Endovascular repair of infrarenal aorta and/or iliac artery(ies) by deployment of an aorto-bi-iliac endograft including pre-procedure sizing and device selection, all nonselective catheterization(s), all associated radiological supervision and interpretation, all endograft extension(s) placed in the aorta from the level of the renal arteries to the iliac bifurcation, and all angioplasty/stenting performed from the level of the renal arteries to the iliac bifurcation; for rupture including temporary aortic and/or iliac balloon occlusion, when performed (eg, for aneurysm, pseudoaneurysm, dissection, penetrating ulcer, traumatic disruption)

© Copyright 2026 American Medical Association. All rights reserved.
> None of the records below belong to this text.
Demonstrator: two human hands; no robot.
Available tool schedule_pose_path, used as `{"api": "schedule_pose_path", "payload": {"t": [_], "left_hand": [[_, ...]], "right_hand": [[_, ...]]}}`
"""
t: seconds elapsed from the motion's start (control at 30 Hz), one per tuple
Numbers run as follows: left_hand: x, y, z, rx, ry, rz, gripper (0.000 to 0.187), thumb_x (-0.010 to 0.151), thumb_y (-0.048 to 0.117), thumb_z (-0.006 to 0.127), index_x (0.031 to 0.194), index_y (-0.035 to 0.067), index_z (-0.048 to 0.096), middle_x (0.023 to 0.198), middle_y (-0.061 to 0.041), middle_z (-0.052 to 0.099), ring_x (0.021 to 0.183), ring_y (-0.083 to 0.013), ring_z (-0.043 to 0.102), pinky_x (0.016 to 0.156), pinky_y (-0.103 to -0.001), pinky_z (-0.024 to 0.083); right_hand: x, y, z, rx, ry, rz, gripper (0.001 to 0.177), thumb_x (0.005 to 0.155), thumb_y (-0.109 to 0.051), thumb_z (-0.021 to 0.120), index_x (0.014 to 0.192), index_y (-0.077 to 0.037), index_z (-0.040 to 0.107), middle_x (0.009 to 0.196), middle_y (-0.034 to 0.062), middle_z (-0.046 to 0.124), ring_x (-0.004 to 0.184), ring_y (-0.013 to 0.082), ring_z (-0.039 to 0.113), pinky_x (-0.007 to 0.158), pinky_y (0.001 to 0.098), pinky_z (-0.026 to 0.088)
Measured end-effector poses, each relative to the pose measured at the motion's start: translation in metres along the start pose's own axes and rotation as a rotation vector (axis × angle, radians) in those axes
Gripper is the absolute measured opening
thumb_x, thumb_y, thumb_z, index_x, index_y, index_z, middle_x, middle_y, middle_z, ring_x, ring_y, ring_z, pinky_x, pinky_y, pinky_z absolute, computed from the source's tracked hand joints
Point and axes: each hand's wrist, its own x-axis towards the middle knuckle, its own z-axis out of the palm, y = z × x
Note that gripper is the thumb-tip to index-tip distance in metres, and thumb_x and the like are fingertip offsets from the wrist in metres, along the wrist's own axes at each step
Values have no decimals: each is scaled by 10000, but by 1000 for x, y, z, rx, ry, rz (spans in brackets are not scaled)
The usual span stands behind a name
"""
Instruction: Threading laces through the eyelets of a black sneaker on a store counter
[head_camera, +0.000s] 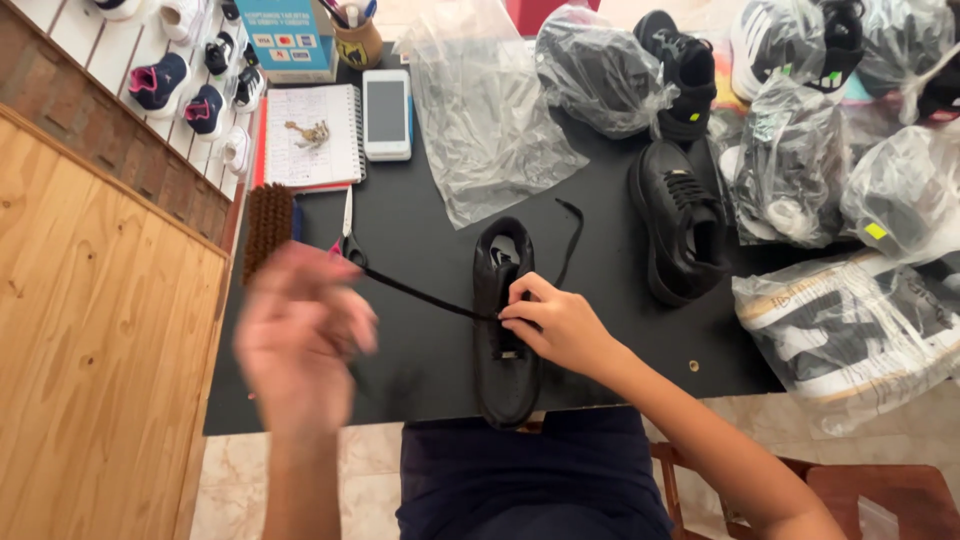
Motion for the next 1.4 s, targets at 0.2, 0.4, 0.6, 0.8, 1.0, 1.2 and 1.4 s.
{"api": "schedule_pose_path", "payload": {"t": [0.2,0.4,0.6,0.8,1.0,1.2,1.4], "left_hand": [[15,-1,-12,576,56,277,827,1004,-32,614,1618,221,121,1703,-278,344,963,-255,655,869,-330,545],[-55,-84,22,966,-390,24,289,864,122,744,1114,118,600,1486,-116,564,1064,-205,700,818,-313,582],[-81,-110,30,958,-237,538,260,1004,18,596,1258,19,649,1136,-109,760,948,-213,779,830,-292,617],[-83,-127,3,877,-201,651,376,926,-199,474,1219,-57,662,1179,-158,746,949,-191,796,885,-265,660],[-80,-118,7,831,-171,772,168,1011,2,590,1141,-65,673,1099,-197,759,964,-257,803,836,-283,695],[-118,-57,26,897,-46,449,320,962,323,625,1198,118,692,1030,-9,789,698,-53,706,717,-187,559],[-101,-40,32,837,-354,669,388,898,-16,791,1234,-100,615,1190,-275,722,983,-249,820,830,-257,724]], "right_hand": [[18,-17,-19,656,-252,254,86,976,-146,669,979,-69,708,998,39,733,745,86,658,655,222,507],[21,-54,-46,800,-304,354,153,999,-159,626,895,-80,706,789,14,738,637,54,567,583,220,440],[9,-106,-95,762,-287,209,315,1009,-281,598,806,-74,720,680,0,652,463,67,466,454,235,383],[-19,-137,-116,982,-184,81,377,1050,-352,578,873,-31,667,698,98,710,415,98,478,413,231,435],[-33,-139,-110,1028,-43,3,273,1071,-245,580,1010,6,667,599,106,676,408,143,539,437,260,537],[-30,-135,-97,858,-73,238,206,1008,-177,590,1039,-33,733,642,72,759,362,98,521,365,198,459],[-12,-147,-105,828,-218,214,200,971,-196,647,874,-52,746,707,33,794,409,67,535,370,210,420]]}}
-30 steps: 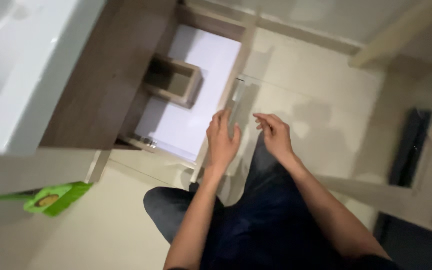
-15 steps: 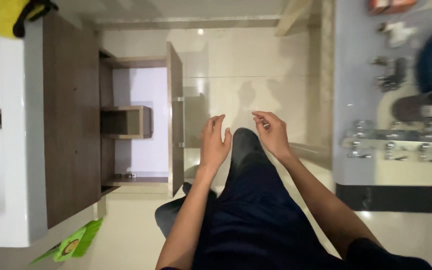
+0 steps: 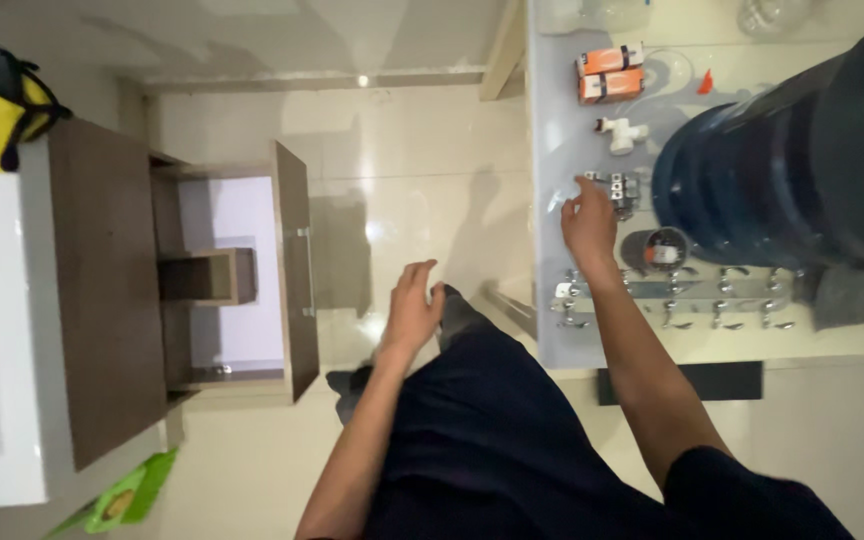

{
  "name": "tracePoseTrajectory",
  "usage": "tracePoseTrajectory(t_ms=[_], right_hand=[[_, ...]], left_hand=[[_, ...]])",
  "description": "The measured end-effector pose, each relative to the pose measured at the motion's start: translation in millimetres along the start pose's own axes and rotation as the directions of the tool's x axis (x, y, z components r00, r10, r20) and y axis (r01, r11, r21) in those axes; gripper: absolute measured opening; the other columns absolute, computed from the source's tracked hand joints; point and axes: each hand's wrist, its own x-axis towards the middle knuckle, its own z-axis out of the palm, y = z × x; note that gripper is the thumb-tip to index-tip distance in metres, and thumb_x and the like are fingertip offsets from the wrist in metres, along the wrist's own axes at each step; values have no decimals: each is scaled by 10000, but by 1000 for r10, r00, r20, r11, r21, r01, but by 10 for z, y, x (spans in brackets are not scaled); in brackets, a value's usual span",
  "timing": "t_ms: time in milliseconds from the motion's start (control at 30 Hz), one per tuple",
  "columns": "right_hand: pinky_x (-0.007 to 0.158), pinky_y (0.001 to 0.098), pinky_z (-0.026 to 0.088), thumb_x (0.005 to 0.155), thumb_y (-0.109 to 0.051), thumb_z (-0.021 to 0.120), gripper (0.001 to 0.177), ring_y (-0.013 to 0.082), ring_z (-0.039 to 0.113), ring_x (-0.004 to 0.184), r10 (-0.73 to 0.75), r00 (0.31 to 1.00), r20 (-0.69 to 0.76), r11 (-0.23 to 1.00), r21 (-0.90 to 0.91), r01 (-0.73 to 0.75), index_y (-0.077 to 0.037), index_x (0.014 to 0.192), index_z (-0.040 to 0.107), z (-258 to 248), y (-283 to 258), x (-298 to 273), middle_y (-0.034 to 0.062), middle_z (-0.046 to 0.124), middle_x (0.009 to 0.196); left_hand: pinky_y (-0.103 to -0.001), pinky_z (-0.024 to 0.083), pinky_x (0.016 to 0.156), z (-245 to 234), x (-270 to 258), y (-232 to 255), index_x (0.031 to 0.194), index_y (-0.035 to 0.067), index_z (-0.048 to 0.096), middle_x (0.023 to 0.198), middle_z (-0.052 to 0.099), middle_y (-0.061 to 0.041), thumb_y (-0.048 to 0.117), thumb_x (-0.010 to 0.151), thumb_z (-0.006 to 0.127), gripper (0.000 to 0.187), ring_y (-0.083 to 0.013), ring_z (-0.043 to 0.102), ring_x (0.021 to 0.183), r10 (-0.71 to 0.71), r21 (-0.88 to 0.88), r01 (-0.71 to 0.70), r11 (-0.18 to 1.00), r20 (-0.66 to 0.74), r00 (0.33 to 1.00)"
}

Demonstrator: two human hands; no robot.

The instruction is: The person cleans the interior of a bathroom vanity cabinet with a spray bottle and cloth. They then install metal drawer slides and place a metal hook rack and a plastic pipe fitting inside the cabinet.

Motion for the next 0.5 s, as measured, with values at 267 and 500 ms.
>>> tracePoseTrajectory(t_ms=[267,500], right_hand=[[921,534,517,907,-181,655,323,490,666,1014,201,976,87,974,-123,-190,16,1156,719,280,818,507,309,710,1059],[894,507,560,902,-250,702,243,471,703,916,203,974,102,963,-198,-181,-25,951,780,250,785,683,284,726,941]], left_hand=[[-448,530,955,-18,-115,-87,1284,16,629,1239,646,-218,128,950,652,353,-427,639,1136,-155,-54,150,987,-106,982],[-416,564,877,-193,-409,-416,1289,25,616,1228,655,-202,127,923,641,381,-345,703,1017,-372,-138,352,926,-164,914]])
Common Language Description

The CPT® Code 34706 refers to the endovascular repair procedure of the infrarenal aorta and/or iliac artery(ies) utilizing an aorto-bi-iliac endograft. This procedure is critical in managing vascular conditions such as aneurysms, pseudoaneurysms, dissections, penetrating ulcers, and traumatic disruptions. The endograft is a specialized device made from a non-permeable polyester material, supported by a self-expanding flexible metal frame, designed to reinforce the weakened sections of the aorta and iliac arteries. The aorto-bi-iliac endograft consists of a main body that fits into the aorta and two tapered limbs that extend into the iliac arteries, which can be either a unibody or modular design. During the procedure, a guidewire is introduced into the abdominal aorta through the femoral artery or the distal external iliac arteries, allowing for precise placement of the endograft. Fluoroscopic guidance is employed to ensure accurate positioning of the endograft below the renal arteries. The deployment process involves partially releasing the endograft, ensuring that the upper aortic end is correctly positioned to create a secure seal. In cases where a modular endograft is used, a second guidewire is introduced to facilitate the deployment of the contralateral limb, which is anchored to the vessel wall with a stent to prevent leakage. The procedure may also include angioplasty and stenting to enhance the repair and ensure a tight seal at the junctions of the graft and the native vessels. In emergency situations, such as a rupture, the procedure may involve temporary balloon occlusion to control hemorrhage while the endograft is being deployed. This comprehensive approach to endovascular repair is essential for reducing the risk of further complications and stabilizing the patient’s condition.